- [What to do]:
Using the listing below, extract each line that has the word "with" in it.

"""

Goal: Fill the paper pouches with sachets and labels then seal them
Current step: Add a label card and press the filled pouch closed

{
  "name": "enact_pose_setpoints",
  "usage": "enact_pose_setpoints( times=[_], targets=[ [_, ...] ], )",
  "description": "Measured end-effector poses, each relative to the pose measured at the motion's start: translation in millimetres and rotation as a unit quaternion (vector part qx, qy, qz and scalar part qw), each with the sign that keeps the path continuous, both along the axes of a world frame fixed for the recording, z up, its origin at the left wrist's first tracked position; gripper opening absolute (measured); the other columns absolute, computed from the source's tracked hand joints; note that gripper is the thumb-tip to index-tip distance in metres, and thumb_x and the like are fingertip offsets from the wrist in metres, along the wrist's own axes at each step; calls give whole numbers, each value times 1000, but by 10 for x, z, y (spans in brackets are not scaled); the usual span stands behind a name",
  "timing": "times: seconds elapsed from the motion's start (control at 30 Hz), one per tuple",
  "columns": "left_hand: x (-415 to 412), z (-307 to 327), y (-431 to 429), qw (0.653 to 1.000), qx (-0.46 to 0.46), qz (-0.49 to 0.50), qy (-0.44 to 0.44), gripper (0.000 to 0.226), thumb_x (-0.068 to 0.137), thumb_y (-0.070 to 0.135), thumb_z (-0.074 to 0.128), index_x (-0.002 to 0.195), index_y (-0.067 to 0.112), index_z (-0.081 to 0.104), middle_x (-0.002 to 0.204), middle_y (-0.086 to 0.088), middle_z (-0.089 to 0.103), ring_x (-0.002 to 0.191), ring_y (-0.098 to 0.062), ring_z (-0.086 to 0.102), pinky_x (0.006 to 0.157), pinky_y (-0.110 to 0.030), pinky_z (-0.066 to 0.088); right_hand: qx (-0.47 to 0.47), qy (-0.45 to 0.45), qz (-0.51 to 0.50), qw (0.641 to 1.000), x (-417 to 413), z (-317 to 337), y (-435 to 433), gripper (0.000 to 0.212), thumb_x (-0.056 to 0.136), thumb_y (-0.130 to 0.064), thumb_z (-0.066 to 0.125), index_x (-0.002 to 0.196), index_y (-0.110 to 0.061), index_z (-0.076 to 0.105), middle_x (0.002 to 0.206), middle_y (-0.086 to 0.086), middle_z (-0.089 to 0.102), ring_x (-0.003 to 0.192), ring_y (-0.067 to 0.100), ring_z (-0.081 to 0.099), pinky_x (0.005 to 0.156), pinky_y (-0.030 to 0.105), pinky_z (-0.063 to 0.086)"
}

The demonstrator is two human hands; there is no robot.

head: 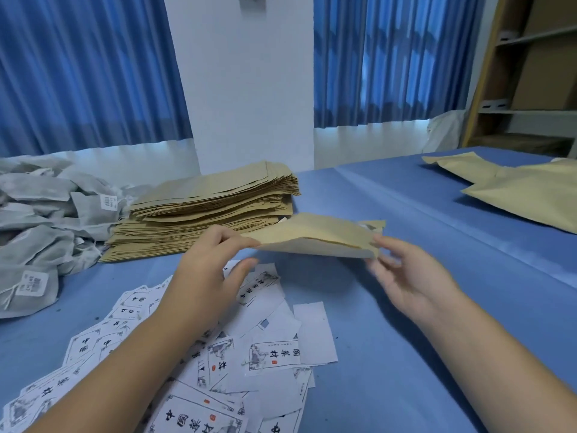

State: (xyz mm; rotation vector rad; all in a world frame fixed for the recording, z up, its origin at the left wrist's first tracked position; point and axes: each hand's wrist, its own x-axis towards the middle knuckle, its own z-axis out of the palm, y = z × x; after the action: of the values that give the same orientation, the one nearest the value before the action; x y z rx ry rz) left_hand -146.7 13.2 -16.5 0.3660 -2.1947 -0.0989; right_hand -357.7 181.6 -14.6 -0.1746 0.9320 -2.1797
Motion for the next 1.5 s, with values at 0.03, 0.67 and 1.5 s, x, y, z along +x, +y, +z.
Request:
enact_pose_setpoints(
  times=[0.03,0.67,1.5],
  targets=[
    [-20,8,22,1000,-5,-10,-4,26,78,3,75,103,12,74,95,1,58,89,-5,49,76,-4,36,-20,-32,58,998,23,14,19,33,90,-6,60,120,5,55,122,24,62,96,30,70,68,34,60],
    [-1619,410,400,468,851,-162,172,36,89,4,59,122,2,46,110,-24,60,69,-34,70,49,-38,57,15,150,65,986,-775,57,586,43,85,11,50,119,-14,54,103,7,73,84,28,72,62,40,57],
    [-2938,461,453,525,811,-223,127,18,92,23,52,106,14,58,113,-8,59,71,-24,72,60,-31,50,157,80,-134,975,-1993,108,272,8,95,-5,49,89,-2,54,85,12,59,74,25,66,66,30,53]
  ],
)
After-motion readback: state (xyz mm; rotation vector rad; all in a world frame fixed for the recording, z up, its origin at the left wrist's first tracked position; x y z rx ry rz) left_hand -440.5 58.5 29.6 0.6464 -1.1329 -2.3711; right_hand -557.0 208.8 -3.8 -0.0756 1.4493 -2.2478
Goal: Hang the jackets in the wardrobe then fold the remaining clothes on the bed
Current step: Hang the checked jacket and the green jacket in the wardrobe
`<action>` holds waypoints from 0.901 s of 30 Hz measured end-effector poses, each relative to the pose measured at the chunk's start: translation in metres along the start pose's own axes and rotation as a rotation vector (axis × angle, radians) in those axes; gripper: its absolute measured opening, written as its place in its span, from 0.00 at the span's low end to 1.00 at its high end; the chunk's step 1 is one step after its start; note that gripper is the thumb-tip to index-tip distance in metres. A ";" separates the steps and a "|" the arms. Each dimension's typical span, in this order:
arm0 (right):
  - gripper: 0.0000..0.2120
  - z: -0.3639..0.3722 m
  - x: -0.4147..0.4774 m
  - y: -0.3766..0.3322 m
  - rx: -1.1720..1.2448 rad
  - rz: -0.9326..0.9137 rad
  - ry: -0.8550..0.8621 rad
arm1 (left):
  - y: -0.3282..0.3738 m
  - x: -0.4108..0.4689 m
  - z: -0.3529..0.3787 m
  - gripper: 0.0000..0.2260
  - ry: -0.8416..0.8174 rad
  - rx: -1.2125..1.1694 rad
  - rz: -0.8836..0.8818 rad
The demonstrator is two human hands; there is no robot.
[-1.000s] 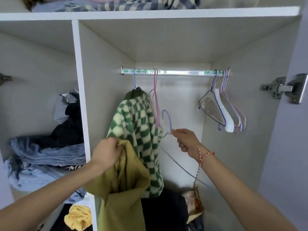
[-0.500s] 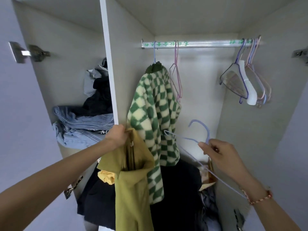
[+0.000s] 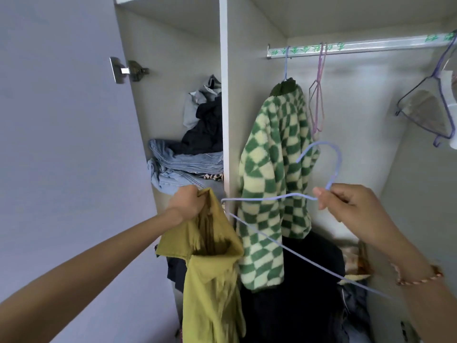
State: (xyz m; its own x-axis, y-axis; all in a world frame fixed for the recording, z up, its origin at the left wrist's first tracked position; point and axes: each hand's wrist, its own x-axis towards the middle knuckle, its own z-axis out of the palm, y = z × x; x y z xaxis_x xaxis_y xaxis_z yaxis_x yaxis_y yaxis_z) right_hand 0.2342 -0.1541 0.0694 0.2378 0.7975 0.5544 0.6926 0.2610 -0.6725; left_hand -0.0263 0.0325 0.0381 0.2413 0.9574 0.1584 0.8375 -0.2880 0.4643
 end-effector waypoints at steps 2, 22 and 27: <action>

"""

- [Answer below]:
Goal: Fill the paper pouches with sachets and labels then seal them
  "description": "Measured end-effector poses, each relative to the pose measured at the motion's start: translation in millimetres and rotation as a unit quaternion (vector part qx, qy, qz and scalar part qw), each with the sign that keeps the path continuous, both along the axes of a world frame fixed for the recording, z up, its origin at the left wrist's first tracked position; gripper opening absolute (measured); the other columns absolute, computed from the source's tracked hand joints; note that gripper is the thumb-tip to index-tip distance in metres, and thumb_x and the like are fingertip offsets from the wrist in metres, along the wrist's own axes at each step; calls give whole numbers, each value times 1000, but by 10 for x, z, y (spans in brackets are not scaled); the usual span stands behind a name",
Motion for the next 1.5 s, with values at 0.03, 0.67 and 1.5 s, x, y, z along +x, +y, +z.

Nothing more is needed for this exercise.